Published 17 May 2023 in cs.CL and cs.AI

Abstract: Learning from human feedback has been shown to be effective at aligning LLMs with human preferences. Past work has often relied on Reinforcement Learning from Human Feedback (RLHF), which optimizes the LLM using reward scores assigned from a reward model trained on human preference data. In this work we show how the recently introduced Sequence Likelihood Calibration (SLiC), can also be used to effectively learn from human preferences (SLiC-HF).

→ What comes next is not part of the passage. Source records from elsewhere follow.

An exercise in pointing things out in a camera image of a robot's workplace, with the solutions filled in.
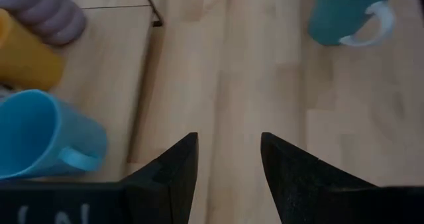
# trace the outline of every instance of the purple object
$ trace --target purple object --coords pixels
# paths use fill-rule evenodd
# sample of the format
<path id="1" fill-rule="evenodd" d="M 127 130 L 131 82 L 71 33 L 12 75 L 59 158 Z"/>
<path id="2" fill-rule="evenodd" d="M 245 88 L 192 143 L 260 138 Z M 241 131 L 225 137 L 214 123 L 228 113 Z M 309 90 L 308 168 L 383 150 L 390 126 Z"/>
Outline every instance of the purple object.
<path id="1" fill-rule="evenodd" d="M 77 6 L 74 7 L 74 15 L 71 22 L 62 30 L 51 34 L 50 36 L 43 38 L 43 41 L 48 44 L 63 45 L 67 44 L 77 37 L 79 37 L 84 31 L 86 19 L 82 10 Z"/>
<path id="2" fill-rule="evenodd" d="M 40 0 L 31 8 L 19 11 L 16 18 L 27 25 L 35 25 L 52 17 L 58 12 L 61 0 Z"/>
<path id="3" fill-rule="evenodd" d="M 0 0 L 0 8 L 52 45 L 77 39 L 86 24 L 83 11 L 72 0 Z"/>

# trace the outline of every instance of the light blue plastic cup
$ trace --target light blue plastic cup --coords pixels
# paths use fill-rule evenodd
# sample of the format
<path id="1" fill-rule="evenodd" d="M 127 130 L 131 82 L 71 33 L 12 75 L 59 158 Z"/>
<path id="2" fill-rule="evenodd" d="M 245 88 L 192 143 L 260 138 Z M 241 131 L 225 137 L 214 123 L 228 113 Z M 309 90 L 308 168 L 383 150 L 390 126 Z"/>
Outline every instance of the light blue plastic cup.
<path id="1" fill-rule="evenodd" d="M 0 180 L 97 170 L 107 150 L 105 129 L 40 90 L 0 103 Z"/>

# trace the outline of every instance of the floor plank
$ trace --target floor plank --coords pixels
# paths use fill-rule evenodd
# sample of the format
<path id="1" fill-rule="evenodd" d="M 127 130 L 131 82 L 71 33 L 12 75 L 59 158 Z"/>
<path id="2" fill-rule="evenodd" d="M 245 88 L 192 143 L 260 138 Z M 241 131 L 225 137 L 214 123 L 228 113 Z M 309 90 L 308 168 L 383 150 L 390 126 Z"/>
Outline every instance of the floor plank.
<path id="1" fill-rule="evenodd" d="M 124 176 L 152 11 L 127 7 L 85 13 L 85 32 L 60 51 L 67 62 L 53 92 L 107 131 L 109 148 L 102 168 L 76 180 L 117 181 Z"/>
<path id="2" fill-rule="evenodd" d="M 210 223 L 280 222 L 262 167 L 260 135 L 269 131 L 299 143 L 298 12 L 280 7 L 298 3 L 229 0 Z M 295 42 L 286 40 L 288 34 Z"/>
<path id="3" fill-rule="evenodd" d="M 198 132 L 199 173 L 190 223 L 206 223 L 226 0 L 167 4 L 165 27 L 156 28 L 150 47 L 130 160 L 146 164 L 189 132 Z"/>
<path id="4" fill-rule="evenodd" d="M 377 46 L 325 48 L 305 35 L 307 149 L 377 185 L 423 185 L 423 20 L 419 0 L 390 5 L 396 27 Z"/>

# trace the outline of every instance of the teal mug
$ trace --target teal mug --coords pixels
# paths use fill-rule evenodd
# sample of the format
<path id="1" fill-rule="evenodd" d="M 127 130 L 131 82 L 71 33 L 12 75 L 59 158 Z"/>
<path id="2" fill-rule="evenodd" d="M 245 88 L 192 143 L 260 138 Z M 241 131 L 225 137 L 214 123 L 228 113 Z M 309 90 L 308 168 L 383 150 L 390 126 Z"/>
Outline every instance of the teal mug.
<path id="1" fill-rule="evenodd" d="M 387 0 L 316 0 L 308 24 L 309 35 L 322 45 L 370 46 L 389 36 L 395 16 Z M 380 21 L 377 35 L 358 41 L 355 33 L 375 15 Z"/>
<path id="2" fill-rule="evenodd" d="M 97 170 L 107 149 L 104 128 L 39 90 L 0 103 L 0 180 Z"/>

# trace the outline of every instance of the wooden floor
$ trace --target wooden floor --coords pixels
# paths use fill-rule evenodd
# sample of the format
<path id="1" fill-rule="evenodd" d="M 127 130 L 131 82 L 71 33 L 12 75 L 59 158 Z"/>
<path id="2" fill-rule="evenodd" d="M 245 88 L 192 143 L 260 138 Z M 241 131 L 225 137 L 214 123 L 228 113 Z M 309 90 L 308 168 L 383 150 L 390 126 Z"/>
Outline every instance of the wooden floor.
<path id="1" fill-rule="evenodd" d="M 372 48 L 313 42 L 313 0 L 164 1 L 129 162 L 143 166 L 198 132 L 190 223 L 280 222 L 260 160 L 263 131 L 378 185 L 424 184 L 418 0 L 391 0 L 394 35 Z"/>

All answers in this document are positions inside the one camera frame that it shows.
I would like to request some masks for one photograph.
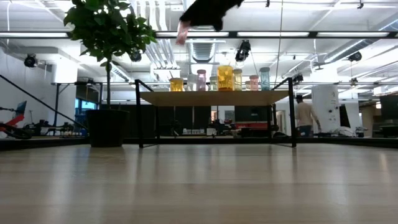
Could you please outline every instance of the ceiling light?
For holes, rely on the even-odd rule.
[[[229,32],[189,32],[188,37],[227,37]]]
[[[156,37],[176,37],[177,32],[156,32]],[[227,37],[229,32],[189,32],[188,37]]]
[[[0,32],[0,38],[68,38],[65,32]]]
[[[130,85],[130,83],[125,82],[125,83],[111,83],[111,85]]]
[[[225,40],[187,40],[185,43],[195,43],[195,44],[225,44]]]
[[[385,37],[388,32],[319,32],[317,37]]]
[[[309,32],[238,32],[238,37],[306,37]]]

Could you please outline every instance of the shelf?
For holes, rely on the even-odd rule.
[[[154,106],[269,106],[289,95],[288,91],[183,91],[142,92]]]

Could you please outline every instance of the man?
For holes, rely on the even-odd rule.
[[[297,127],[301,137],[310,137],[312,129],[312,119],[317,122],[319,132],[321,132],[321,124],[319,123],[318,117],[315,114],[312,106],[308,103],[303,102],[303,96],[297,95],[297,109],[295,112],[295,118],[298,120]]]
[[[223,29],[223,17],[232,7],[240,7],[244,0],[196,0],[180,17],[177,44],[183,45],[190,27],[213,26]]]

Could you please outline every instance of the potted plant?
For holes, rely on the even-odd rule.
[[[106,69],[107,109],[87,111],[90,141],[93,147],[119,147],[123,143],[129,113],[111,110],[110,79],[113,56],[128,54],[131,60],[140,58],[146,45],[156,42],[155,32],[146,24],[146,19],[121,11],[129,5],[119,0],[72,0],[63,23],[73,25],[68,33],[71,40],[80,40],[87,48],[81,55],[96,57]]]

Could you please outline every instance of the black plant pot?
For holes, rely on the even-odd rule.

Furthermore, we demonstrate this can be done with human feedback data collected for a different model, similar to off-policy, offline RL data. Automatic and human evaluation experiments on the TL;DR summarization task show that SLiC-HF significantly improves supervised fine-tuning baselines. Furthermore, SLiC-HF presents a competitive alternative to the PPO RLHF implementation used in past work while being much simpler to implement, easier to tune and more computationally efficient in practice.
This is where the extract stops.